The unified analytics experience may seem familiar. It is the way Azure Synapse Analytics was introduced in the first place a few years ago. Nevertheless, with Fabric, Microsoft takes the process of data analytics unification to the next level.

While Azure Synapse Analytics integrates Data Engineering, Data Science, Data Warehousing, and Real-Time Data Analytics capabilities, Microsoft Fabric offers an upgraded analytics experience.

What is Microsoft Fabric - a suite of core data workloads

Microsoft Fabric is built upon Microsoft’s trio of analytics products (Data Factory, Azure Synapse Analytics and Power BI), including unified storage (OneLake) and data governance with Microsoft Purview. On top of that, there will be an action platform, which is not yet available in the preview.

Consequently, Microsoft Fabric is a suite of seven core data workloads, such as:

  • Data Factory for data integration,
  • Synapse Data Engineering for data transformation,
  • Synapse Data Science for data modeling,
  • Synapse Data Warehouse for data warehousing,
  • Synapse Real-Time Analytics for data analysis in real time,
  • Power BI for translating data into actionable insights with business intelligence capabilities,
  • Data Activator for data monitoring.

Knowing the basics of the Fabric capacity, let’s explore what exactly each component of Microsoft Fabric brings to the table.

What are Microsoft Fabric’s core components?

OneLake

OneLake is a key component of Microsoft Fabric, where all compute engines in Fabric automatically store data in the open-source Delta Lake format. The prefix “One” is the core here, as Microsoft emphasizes that it is ONE single storage for all the Fabric workloads from the list above.

OneLake is built on top of Azure Data Lake Storage (ADLS) and covers both structured and unstructured data. It is centrally governed and open to collaboration. Data is secured and governed in one place while remaining discoverable to users who have access across your organization.

Summing up, OneLake:

  • provides a single, integrated environment for data practitioners and the business to collaborate on data projects,
  • saves time by eliminating the need to move and copy data between different systems and data teams to create Power BI reports.

Data Factory

Azure Data Factory can transfer massive loads of data, whereas dataflows can provide users with a comprehensive data integration technology.

Microsoft Fabric uses the best of these two, providing users with scalability and transformation power in one place.

If you’re already familiar with Azure Data Factory, data pipelines in Microsoft Fabric will be immediately familiar as well. They use the same architecture of connected activities to define a process that can include multiple kinds of data processing tasks and control flow logic. You can run pipelines interactively in the Microsoft Fabric user interface, or schedule them to run automatically.

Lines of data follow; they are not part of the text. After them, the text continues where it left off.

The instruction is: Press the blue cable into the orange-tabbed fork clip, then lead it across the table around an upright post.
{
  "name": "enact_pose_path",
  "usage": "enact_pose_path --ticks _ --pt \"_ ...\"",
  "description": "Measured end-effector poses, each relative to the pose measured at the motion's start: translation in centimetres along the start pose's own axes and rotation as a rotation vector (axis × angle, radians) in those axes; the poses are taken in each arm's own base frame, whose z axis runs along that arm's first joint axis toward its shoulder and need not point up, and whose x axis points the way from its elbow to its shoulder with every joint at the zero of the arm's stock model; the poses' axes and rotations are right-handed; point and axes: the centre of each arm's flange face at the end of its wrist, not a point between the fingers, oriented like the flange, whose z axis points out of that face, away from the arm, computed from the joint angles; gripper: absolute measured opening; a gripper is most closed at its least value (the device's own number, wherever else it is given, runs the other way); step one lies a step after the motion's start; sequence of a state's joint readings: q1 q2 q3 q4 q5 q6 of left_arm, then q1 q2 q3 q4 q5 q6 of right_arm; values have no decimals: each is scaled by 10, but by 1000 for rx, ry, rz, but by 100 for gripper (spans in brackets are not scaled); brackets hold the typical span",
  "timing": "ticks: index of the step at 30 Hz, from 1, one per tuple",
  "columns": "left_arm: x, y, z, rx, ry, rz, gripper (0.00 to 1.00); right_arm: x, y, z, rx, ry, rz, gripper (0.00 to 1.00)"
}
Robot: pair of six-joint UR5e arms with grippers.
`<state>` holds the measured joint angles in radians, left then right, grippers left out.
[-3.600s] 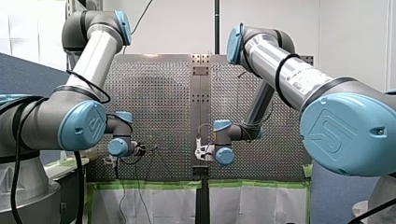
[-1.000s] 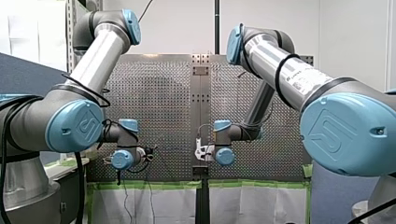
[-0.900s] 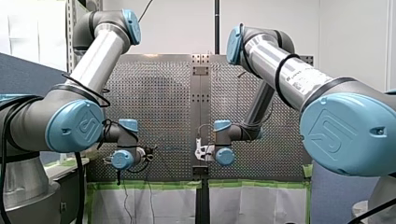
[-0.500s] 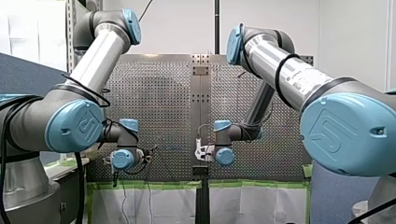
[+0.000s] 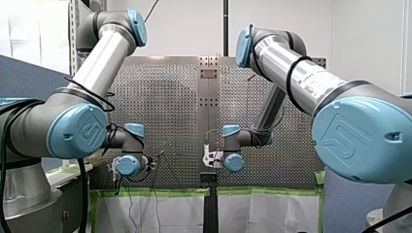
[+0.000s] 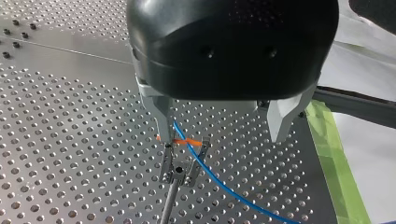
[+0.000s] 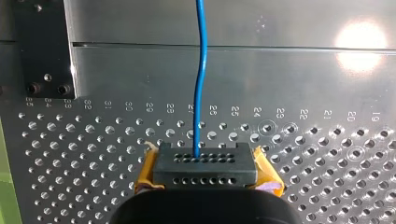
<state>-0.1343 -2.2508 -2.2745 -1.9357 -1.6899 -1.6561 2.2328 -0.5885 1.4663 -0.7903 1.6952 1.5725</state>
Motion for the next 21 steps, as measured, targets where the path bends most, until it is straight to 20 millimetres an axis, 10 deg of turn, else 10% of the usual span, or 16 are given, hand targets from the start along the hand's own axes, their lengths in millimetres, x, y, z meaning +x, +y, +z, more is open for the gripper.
enact_pose_path --ticks 21 --pt "-17 -44 29 41 -22 15 100 0 2 0 -2 0 -3 0"
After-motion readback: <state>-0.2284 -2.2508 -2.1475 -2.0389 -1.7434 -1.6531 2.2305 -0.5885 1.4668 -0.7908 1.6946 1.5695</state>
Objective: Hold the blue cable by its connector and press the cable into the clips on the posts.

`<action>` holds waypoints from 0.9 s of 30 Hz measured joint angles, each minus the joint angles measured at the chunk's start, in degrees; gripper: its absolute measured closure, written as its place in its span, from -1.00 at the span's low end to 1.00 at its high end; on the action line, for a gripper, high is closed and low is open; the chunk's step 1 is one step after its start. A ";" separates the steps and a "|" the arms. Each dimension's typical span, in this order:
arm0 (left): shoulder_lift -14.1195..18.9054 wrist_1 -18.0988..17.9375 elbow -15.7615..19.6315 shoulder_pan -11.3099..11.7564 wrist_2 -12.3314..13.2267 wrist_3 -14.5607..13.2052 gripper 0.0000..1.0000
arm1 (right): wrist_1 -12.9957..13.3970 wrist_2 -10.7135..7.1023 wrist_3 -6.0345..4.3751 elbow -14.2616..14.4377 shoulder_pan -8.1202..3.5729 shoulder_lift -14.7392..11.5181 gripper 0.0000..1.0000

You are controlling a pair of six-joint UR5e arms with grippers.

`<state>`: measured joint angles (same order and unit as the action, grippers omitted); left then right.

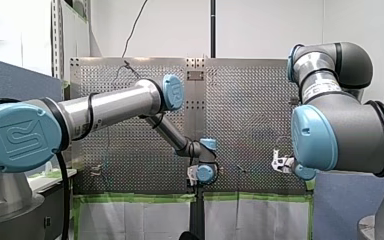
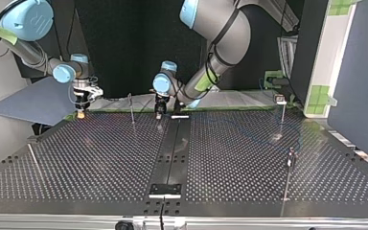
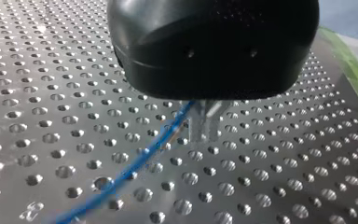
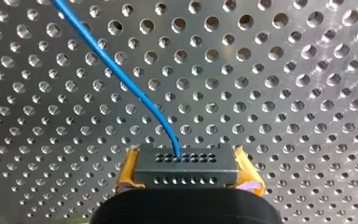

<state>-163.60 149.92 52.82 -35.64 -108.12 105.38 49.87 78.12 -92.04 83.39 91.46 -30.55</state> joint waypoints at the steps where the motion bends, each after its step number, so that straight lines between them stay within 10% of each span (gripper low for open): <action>1: 0.00 0.04 0.04 0.00 0.27 0.00 -0.17 | -0.03 -0.01 0.02 0.00 0.01 0.00 0.99; 8: 0.01 1.36 0.10 0.03 1.10 -0.86 -0.27 | -0.24 -0.09 0.00 -0.02 0.08 0.00 0.99; 13: 0.06 2.36 -0.26 -0.13 3.21 -1.91 -1.00 | -0.47 -0.05 -0.03 -0.02 0.16 0.00 0.99; 27: 1.39 8.32 2.70 -1.97 5.23 -7.87 -1.00 | -0.50 -0.31 -0.19 -0.01 0.86 0.05 0.99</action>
<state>-162.21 158.24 55.53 -37.61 -102.89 97.51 49.37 77.81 -92.23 83.39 92.32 -30.50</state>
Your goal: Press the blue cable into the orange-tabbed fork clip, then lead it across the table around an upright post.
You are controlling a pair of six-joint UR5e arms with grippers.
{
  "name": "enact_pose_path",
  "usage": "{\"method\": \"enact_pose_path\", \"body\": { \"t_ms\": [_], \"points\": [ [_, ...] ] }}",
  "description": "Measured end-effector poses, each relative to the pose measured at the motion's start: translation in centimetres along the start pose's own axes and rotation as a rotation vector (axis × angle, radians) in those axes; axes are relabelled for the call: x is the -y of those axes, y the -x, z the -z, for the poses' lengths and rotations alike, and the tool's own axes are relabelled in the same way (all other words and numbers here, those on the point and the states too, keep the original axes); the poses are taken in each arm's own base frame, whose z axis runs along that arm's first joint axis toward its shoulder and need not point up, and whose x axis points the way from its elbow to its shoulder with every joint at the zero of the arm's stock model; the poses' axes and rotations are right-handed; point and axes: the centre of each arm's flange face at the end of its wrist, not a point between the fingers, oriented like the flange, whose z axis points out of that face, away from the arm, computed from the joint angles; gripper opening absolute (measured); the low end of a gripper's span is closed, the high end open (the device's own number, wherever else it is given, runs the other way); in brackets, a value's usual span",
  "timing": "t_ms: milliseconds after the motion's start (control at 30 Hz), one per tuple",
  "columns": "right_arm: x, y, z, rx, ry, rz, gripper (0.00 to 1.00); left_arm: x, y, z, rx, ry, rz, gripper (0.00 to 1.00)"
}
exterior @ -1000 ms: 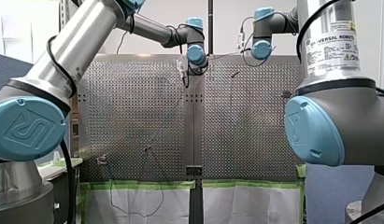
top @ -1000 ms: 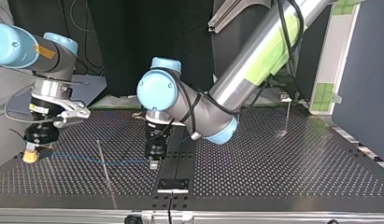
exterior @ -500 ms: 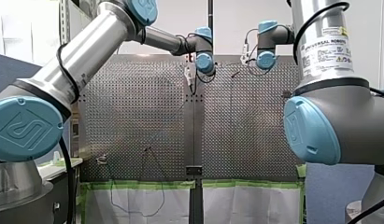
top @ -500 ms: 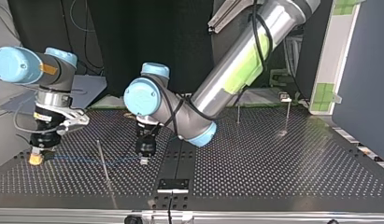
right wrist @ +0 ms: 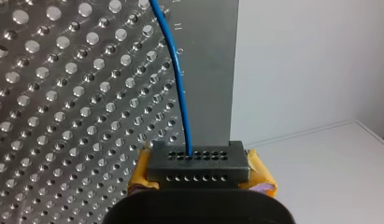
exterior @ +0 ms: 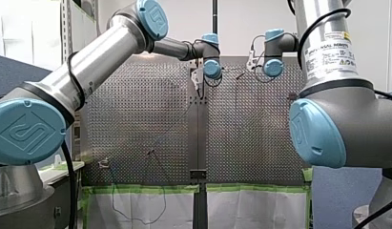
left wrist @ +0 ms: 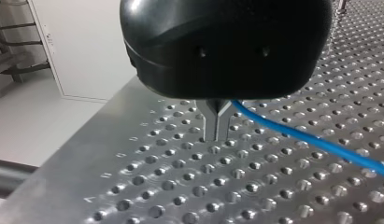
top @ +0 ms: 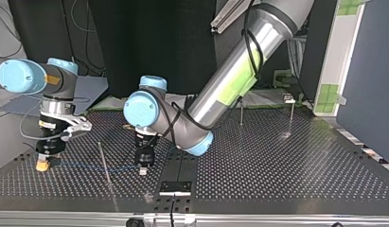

Pipelines in Microsoft Fabric encapsulate a sequence of activities that perform data movement and processing tasks. Users can create pipelines to:

  • define transfer and transform data activities (for example, users can create data flows using the Power Query engine, Gen2),
  • orchestrate these activities through control flow activities that manage branching, looping, and other typical processing logic.

Synapse Data Engineering

Synapse Data Engineering equips users with the ability to build the infrastructure using Lakehouse (OneLake) and pipelines to load the data into this Lakehouse. You can ingest data into the Lakehouse using Shortcuts or data integration methods.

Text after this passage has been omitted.